We also postulated that some of these heterozygous mutations may affect the ability of SH2B1 to dimerize. GFP-tagged WT SH2B1β coimmunoprecipitated with Flag-tagged WT SH2B1β, while the mutant 3AD/2FA (in which the phenylalanine zipper that is required for dimerization is mutated) exhibited greatly diminished coimmunoprecipitation (Figure D). Binding of the GFP-tagged P90H and A175N mutants to Flag-tagged WT SH2B1β was similar to that seen with GFP-tagged WT; however, the P322S mutation enhanced dimerization.
We have demonstrated that loss-of-function mutations in SH2B1 were associated with severe early-onset obesity, insulin resistance, and reduced final height. All the mutations were associated with loss of function in assays of GH/NGF-mediated signaling. Intriguingly, apart from the frameshift mutation, the other mutants did not impair leptin signaling. Although this discordance may reflect the differing sensitivities of the assays used, it is plausible that some of the effects of SH2B1 on energy homeostasis may be mediated by leptin-independent pathways.

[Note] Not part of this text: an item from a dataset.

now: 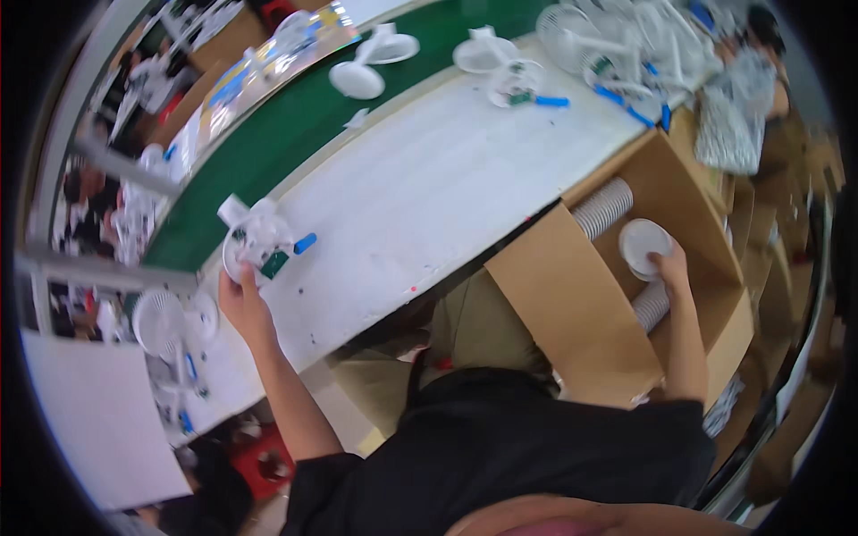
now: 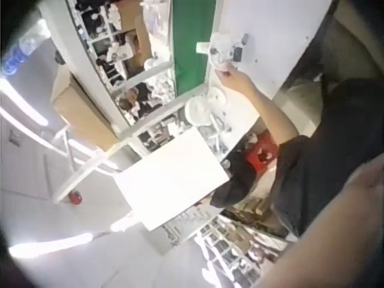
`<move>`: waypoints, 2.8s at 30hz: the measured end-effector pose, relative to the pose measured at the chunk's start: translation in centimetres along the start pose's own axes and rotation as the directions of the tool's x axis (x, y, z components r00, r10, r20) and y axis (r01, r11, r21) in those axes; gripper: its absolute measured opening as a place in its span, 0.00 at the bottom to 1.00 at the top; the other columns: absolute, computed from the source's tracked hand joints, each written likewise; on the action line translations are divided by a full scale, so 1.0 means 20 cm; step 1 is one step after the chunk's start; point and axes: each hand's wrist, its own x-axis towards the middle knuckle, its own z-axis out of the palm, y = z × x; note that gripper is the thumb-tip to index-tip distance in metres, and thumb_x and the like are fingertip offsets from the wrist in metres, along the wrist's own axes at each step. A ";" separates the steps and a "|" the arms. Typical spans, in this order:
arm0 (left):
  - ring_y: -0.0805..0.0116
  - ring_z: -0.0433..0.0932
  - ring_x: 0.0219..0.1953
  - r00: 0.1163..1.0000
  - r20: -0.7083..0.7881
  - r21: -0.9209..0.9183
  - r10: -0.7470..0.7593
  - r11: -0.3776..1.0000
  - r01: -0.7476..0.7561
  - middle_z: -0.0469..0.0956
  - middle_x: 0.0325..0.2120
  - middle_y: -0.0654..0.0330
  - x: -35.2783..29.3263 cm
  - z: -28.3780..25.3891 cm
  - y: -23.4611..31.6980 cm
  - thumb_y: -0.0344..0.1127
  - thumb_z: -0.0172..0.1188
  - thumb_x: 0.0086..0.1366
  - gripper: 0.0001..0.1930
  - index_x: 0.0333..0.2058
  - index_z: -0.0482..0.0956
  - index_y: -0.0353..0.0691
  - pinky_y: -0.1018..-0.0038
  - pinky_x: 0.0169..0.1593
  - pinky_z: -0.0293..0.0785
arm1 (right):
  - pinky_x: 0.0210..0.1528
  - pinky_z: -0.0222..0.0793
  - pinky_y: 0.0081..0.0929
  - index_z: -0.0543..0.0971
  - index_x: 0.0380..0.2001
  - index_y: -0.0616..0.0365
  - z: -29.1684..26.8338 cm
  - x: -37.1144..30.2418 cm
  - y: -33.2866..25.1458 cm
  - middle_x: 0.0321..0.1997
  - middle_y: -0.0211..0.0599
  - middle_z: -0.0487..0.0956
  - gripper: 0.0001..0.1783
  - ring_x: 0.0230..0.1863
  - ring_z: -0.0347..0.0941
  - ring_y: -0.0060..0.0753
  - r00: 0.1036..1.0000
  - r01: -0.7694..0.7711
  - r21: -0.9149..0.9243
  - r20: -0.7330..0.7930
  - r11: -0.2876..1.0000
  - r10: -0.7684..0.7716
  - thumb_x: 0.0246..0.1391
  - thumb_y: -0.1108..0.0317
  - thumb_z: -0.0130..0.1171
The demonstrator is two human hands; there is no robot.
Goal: Assembling portable electric fans by connecting components and snapping the housing together on an assembly line.
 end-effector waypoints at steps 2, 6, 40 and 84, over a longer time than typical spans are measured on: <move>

Unexpectedly, we observed that mutations were associated with a range of behavioral abnormalities, including a tendency for social isolation and high levels of aggression, as reported by healthcare professionals and family members. We recognize that the absence of formal psychiatric testing and disease classification in these individuals and in the controls is a limitation of our study. However, we note that these phenotypes were not seen in association with the other genetic obesity syndromes we have characterized to date (11
), although the socioeconomic status of mutation carriers was comparable. As we observed impaired NGF-induced neuronal differentiation in vitro, a similar response to other ligands, such as centrally expressed neurotrophins, could contribute to these features (22
). The maladaptive behaviors reported in mutation carriers compared with controls were not reported in previous studies in mice. Our studies imply an unexpected role for SH2B1 in human behavior.